* **What you will do**:
The line with "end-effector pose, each", the line with "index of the", and all lines between them in the material below: return these exactly, and no others.

* **Provided data**:

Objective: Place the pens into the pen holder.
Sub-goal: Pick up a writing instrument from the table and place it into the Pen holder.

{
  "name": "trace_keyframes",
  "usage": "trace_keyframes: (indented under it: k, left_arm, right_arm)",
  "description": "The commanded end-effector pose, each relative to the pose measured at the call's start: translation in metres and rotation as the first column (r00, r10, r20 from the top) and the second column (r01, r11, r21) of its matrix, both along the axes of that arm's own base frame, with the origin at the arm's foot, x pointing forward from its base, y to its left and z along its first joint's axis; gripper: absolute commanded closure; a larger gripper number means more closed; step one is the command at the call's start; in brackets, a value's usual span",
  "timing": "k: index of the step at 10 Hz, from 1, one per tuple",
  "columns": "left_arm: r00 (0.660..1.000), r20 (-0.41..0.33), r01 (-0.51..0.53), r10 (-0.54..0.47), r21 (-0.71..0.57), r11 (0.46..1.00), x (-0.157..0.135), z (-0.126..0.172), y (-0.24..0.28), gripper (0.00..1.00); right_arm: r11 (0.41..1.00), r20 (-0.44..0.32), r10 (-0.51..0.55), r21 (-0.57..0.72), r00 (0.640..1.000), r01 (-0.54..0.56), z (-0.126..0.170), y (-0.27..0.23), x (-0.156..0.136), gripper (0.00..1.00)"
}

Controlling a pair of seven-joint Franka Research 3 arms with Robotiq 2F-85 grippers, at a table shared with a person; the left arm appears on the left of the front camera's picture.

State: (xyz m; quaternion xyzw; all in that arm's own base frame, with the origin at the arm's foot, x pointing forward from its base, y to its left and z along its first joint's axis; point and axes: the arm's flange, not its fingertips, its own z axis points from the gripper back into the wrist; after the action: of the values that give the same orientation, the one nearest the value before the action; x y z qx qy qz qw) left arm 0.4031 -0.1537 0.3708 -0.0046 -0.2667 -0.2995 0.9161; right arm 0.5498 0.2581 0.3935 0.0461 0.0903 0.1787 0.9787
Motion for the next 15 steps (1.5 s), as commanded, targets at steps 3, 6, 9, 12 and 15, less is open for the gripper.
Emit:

* **Answer to this problem**:
  "description": "The commanded end-effector pose, each relative to the pose measured at the call's start: translation in metres and rotation as the first column (r00, r10, r20 from the top) and the second column (r01, r11, r21) of its matrix, both along the axes of that arm's own base frame, with the origin at the arm's foot, x pointing forward from its base, y to its left and z along its first joint's axis; gripper: absolute commanded closure; a larger gripper number means more closed; step one is the command at the call's start; in brackets, a value's usual span",
  "timing": "k: index of the step at 10 Hz, from 1, one per tuple",

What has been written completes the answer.